The NIST ‘Recover’ Domain – The importance of a good Disaster Recovery Plan

Last month was another one of those days, there was a global disruption caused by a bug in software. Unfortunately, the error turned out to be so severe that Windows machines went into a blue-screen of death (BOSD). So even though CrowdStrike had fixed the issue within 90 minutes and stopped pushing the faulty update, the damage had been done. I sympathise with the IT departments that had to deal with this as this must have caused massive chaos. This incident, where problems with CrowdStrike security software led to computer system failures worldwide, highlights the need for a robust Disaster Recovery (DR) plan. This article discusses the importance of a good DR plan and highlights the essential steps: inventory, plan, test, learn and repeat.

Inventory: understand what you need to protect

The first step in creating an effective DR plan is taking an inventory. This involves making a complete and detailed list of all critical IT assets within your organization.

This includes servers, network equipment, software applications, data storage and even physical locations. Understanding which systems and data are critical to your core processes helps prioritize protection measures, as well as develop a plan.

When taking inventory, it is important to also identify dependencies between systems. This means understanding how different components of your IT infrastructure are connected and how a failure in one system can impact other systems. It’s advisable here to look especially at the organization’s core processes and, from that perspective, determine how to get these processes back up and running when things go wrong.

Plan: develop a strategic DR plan

With a thorough inventory, you can move on to the planning phase. A strategic DR plan should include clear procedures for different disaster scenarios, such as natural disasters, cyber attacks, hardware failures and human error. It is essential to assign specific responsibilities to team members and ensure that everyone knows what is expected of them in case of an emergency.

A good DR plan also includes a communication plan. This plan should describe how to communicate internally and externally during and after a disaster. The CrowdStrike incident highlights the importance of transparent communication to prevent panic and keep customers and partners informed of the recovery measures taken.

Test: ensure regular exercises

A DR plan is only as effective as the testing you do. Regular tests are crucial to verify that your plan works in practice. This can range from tabletop exercises, where you theoretically walk through disaster scenarios, to full-scale tests where you assess the operation of your DR plan in a realistic situation.
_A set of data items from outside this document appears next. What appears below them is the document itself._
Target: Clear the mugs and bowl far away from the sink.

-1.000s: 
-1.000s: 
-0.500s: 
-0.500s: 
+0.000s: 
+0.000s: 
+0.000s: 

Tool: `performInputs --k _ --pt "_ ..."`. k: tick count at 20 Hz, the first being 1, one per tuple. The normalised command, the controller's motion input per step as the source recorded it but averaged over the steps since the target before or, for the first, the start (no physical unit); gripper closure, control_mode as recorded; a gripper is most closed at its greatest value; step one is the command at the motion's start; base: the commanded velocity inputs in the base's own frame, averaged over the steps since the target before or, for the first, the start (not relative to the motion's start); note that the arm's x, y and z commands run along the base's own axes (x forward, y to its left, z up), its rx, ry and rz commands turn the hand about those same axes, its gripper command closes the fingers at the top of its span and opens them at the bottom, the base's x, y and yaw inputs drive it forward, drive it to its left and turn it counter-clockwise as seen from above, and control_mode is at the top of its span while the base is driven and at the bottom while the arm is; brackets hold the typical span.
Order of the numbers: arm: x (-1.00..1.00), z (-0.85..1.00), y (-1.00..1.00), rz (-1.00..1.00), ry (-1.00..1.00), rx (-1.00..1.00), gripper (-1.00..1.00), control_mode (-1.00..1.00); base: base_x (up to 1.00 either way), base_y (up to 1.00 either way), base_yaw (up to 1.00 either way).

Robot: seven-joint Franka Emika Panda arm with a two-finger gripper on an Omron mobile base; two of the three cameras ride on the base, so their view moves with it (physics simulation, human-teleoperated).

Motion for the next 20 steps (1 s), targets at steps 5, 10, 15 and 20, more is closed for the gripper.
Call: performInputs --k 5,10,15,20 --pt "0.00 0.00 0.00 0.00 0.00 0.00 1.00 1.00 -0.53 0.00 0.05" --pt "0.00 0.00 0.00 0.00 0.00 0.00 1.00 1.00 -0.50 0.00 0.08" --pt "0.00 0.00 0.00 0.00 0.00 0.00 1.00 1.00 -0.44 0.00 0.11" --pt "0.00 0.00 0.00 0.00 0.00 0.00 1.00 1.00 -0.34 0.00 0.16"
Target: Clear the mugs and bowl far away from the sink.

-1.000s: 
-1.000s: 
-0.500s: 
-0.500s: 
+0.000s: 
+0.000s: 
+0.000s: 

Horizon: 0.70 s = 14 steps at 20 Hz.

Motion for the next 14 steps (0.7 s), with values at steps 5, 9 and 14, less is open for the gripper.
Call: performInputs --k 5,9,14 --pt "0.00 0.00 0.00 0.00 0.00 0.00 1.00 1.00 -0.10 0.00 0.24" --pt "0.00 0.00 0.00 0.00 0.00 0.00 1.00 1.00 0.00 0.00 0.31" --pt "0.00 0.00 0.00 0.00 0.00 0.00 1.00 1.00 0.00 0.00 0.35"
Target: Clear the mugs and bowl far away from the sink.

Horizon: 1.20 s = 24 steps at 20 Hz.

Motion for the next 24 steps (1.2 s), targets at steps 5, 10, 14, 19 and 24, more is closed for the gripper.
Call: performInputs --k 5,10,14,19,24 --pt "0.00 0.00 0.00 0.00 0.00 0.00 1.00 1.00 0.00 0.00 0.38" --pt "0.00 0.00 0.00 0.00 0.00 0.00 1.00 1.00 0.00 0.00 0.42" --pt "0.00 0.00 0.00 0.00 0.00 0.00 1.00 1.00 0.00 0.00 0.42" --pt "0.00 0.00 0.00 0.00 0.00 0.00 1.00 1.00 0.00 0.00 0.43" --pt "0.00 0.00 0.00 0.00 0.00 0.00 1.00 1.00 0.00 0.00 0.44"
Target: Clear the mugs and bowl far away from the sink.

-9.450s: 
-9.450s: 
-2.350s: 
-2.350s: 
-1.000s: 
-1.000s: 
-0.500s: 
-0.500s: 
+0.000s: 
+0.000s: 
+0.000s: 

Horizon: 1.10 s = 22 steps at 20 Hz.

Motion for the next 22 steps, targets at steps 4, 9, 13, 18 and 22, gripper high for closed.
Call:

Testing your DR plan helps identify weaknesses and potential bottlenecks. By uncovering these problems before a real disaster strikes, you can ensure that your plan remains up-to-date and effective.

Learn: draw lessons from every incident

After every test or actual disaster, it’s important to carry out an evaluation and learn from the experience. This process includes analyzing what went well, what did not go well and what improvements can be made. Learning from incidents and tests helps to continuously improve and adapt your DR plan to new threats and technologies.

Repeat: continuous improvement and updating

Developing a DR plan is not a one-off task. It is an ongoing process that needs to be repeated and updated regularly. Technologies evolve, new threats emerge and business needs change. By regularly reviewing and updating your DR plan, you can ensure that you are always prepared for the latest challenges.

The CrowdStrike incident highlights how vulnerable even the most sophisticated IT systems can be and how important it is to have a robust and up-to-date DR plan. By taking inventory, planning, testing, learning and repeating, you can minimize the impact of disasters and ensure the continuity of your business processes. The IT chain is only as strong as its weakest link!

Of course, it is good to keep in mind that despite CrowdStrike causing this catarostrophic incident, they still prevented more downtime for customers than they caused.